La recherche de la vérité sur les événements dramatiques qui ont eu lieu, dans ce pays, n’est pas une préoccupation pour les tenants du pouvoir. Il faut dire que l’éclatement de la vérité arrachera des duvets à tout le monde. Ce n’est pas avec ce pouvoir que l’on découvrira la lumière sur tout ce qui s’est passé ces dernières années. Ces théoriciens du «mortal kombat» et de l’embrasement général, impliqués on ne peut plus loin dans les exactions qui ont été commises, ont, eux aussi, d’énormes responsabilités qui doivent être situées. La manifestation de toute la vérité, et non celle des vainqueurs, risque d’être mâtinée de démons…

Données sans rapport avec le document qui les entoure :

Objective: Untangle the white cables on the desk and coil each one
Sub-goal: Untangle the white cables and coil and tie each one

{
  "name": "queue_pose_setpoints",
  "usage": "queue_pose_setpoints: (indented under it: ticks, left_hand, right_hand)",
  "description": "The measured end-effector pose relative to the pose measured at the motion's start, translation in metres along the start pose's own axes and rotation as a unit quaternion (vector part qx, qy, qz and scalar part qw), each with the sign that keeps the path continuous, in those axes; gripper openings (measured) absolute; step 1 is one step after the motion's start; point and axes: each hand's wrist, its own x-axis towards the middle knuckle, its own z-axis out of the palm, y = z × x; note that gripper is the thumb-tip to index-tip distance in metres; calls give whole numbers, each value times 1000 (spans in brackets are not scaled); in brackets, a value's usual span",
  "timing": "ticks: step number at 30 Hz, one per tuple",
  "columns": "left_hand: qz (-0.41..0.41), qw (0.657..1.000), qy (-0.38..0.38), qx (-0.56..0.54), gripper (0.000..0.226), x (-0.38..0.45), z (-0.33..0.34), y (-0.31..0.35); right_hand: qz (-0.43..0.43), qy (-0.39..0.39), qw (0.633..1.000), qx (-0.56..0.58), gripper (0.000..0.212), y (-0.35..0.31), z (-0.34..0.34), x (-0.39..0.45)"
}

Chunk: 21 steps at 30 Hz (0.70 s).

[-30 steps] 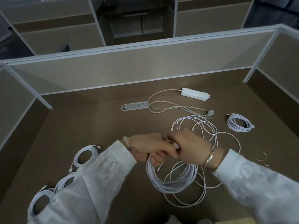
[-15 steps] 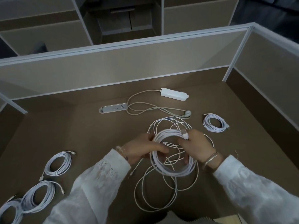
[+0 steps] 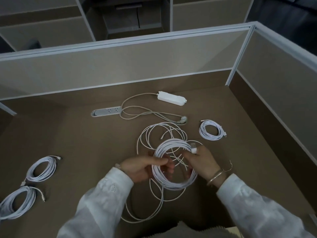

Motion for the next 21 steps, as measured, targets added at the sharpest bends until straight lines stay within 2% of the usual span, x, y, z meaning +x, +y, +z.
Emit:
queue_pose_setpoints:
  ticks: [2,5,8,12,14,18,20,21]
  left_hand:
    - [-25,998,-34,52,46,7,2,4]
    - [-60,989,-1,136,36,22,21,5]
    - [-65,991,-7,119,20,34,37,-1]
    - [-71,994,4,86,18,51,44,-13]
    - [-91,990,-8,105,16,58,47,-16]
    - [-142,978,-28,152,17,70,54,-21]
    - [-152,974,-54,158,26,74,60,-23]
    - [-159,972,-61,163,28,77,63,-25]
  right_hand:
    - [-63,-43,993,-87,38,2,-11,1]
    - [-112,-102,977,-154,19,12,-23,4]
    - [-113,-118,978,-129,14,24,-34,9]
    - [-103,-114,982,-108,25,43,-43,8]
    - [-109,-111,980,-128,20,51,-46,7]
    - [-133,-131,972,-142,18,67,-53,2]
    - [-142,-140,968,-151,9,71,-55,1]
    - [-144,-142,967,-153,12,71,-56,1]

Pour se débarrasser de cette suffocante loi d’amnistie, Pastef, par le truchement du député Amadou Bâ, a choisi la justice sélective. Celle-ci découle logiquement de leur vision manichéenne et étriquée du monde : il y a, d’une part, de bons Sénégalais et, d’autre part, de la vermine. Les Forces de défense et de sécurité, qui ne peuvent pas se prévaloir d’avoir agi pour une «motivation exclusivement politique», seront donc livrées à la Justice. N’eussent été l’héroïsme et la bravoure de ces défenseurs infatigables de la République, notre devenir en tant que grande démocratie serait inimaginable. Nous leur devons respect et reconnaissance. De l’autre côté, selon cette scandaleuse loi d’interprétation, les vandales n’ont qu’à se targuer d’avoir vandalisé tout sur leur passage pour des raisons politiques, afin d’échapper à nos juridictions. Cette manœuvre, qui détourne l’amnistie de ses missions primitives pour protéger quelques-uns, est extrêmement dangereuse pour nos institutions. Il y a de fortes chances que cette loi passe à l’Assemblée nationale comme un couteau chaud dans du beurre, avec la majorité mécanique du parti Pastef. Toujours est-il que nos «intellectuels» pétitionnaires et la Société civile ont l’obligation morale de s’opposer farouchement à cette «interprétation de la farce». Le pardon doit être accordé à tout le monde. Ou à personne. Faut-il rappeler que le Collectif des universitaires pour la démocratie (Cud), subitement devenu atone, nous disait, dans «La loi d’amnistie ou le second assassinat des martyrs de 2021 à 2024», que cette loi d’amnistie est une «invite à l’amnésie dont la vraie nature n’est autre qu’un permis de tuer». Il faut donc militer pour qu’elle soit «totalement» abrogée. C’est l’unique combat qu’il faut mener.